#### What is expected
Output, word for word, every line from the start of the listing down to and including the line that contains "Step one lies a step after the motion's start"; include nothing else.

#### Source data

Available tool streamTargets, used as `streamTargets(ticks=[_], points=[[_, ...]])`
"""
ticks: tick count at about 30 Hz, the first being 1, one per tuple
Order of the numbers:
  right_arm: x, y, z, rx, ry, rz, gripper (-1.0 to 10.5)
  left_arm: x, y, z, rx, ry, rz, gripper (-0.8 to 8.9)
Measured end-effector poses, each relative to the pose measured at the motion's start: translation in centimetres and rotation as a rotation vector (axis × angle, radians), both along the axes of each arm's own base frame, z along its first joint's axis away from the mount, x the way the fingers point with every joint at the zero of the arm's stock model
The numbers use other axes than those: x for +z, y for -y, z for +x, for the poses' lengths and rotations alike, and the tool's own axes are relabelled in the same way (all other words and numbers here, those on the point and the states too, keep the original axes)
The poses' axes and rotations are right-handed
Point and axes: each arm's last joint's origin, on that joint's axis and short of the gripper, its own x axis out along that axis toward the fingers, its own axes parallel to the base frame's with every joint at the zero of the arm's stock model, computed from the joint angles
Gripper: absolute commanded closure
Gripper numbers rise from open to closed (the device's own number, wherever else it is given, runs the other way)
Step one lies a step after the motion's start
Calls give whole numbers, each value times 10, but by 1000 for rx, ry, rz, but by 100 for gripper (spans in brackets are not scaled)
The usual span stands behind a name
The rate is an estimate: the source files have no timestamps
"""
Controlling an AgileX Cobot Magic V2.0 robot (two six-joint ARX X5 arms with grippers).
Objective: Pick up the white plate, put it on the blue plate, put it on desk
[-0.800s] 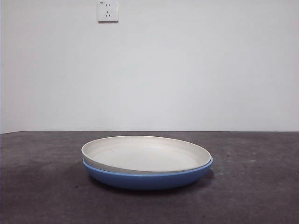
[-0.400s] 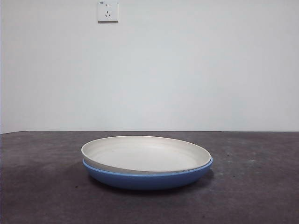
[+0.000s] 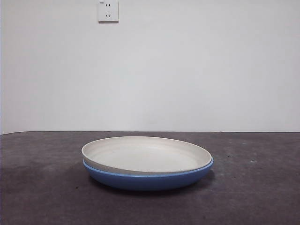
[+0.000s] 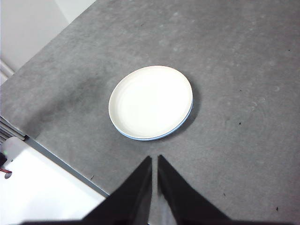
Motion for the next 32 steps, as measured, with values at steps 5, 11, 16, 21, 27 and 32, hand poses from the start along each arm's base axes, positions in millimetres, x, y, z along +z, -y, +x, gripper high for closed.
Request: streamTargets(ticks=[5,11,16,21,27,32], points=[[0,0,0,0,0,0,930,-45,-5,12,100,147,-29,794],[0,0,0,0,0,0,930,-104,-9,29,177,335,-49,794],[0,0,0,0,0,0,930,-138,-15,31,339,360,-48,794],[0,0,0,0,0,0,930,-150,-18,31,432,355,-64,794],[0,0,0,0,0,0,930,-156,-22,33,532,356,-43,794],[0,0,0,0,0,0,930,-157,-23,33,574,365,-32,794]])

#### Expected output
Available tool streamTargets, used as `streamTargets(ticks=[_], points=[[_, ...]])`
"""
ticks: tick count at about 30 Hz, the first being 1, one per tuple
Order of the numbers:
  right_arm: x, y, z, rx, ry, rz, gripper (-1.0 to 10.5)
  left_arm: x, y, z, rx, ry, rz, gripper (-0.8 to 8.9)
Measured end-effector poses, each relative to the pose measured at the motion's start: translation in centimetres and rotation as a rotation vector (axis × angle, radians), both along the axes of each arm's own base frame, z along its first joint's axis away from the mount, x the way the fingers point with every joint at the zero of the arm's stock model
The numbers use other axes than those: x for +z, y for -y, z for +x, for the poses' lengths and rotations alike, and the tool's own axes are relabelled in the same way (all other words and numbers here, those on the point and the states too, keep the original axes)
The poses' axes and rotations are right-handed
Point and axes: each arm's last joint's origin, on that joint's axis and short of the gripper, its own x axis out along that axis toward the fingers, its own axes parallel to the base frame's with every joint at the zero of the arm's stock model, computed from the joint angles
Gripper: absolute commanded closure
Gripper numbers rise from open to closed (the device's own number, wherever else it is given, runs the other way)
Step one lies a step after the motion's start

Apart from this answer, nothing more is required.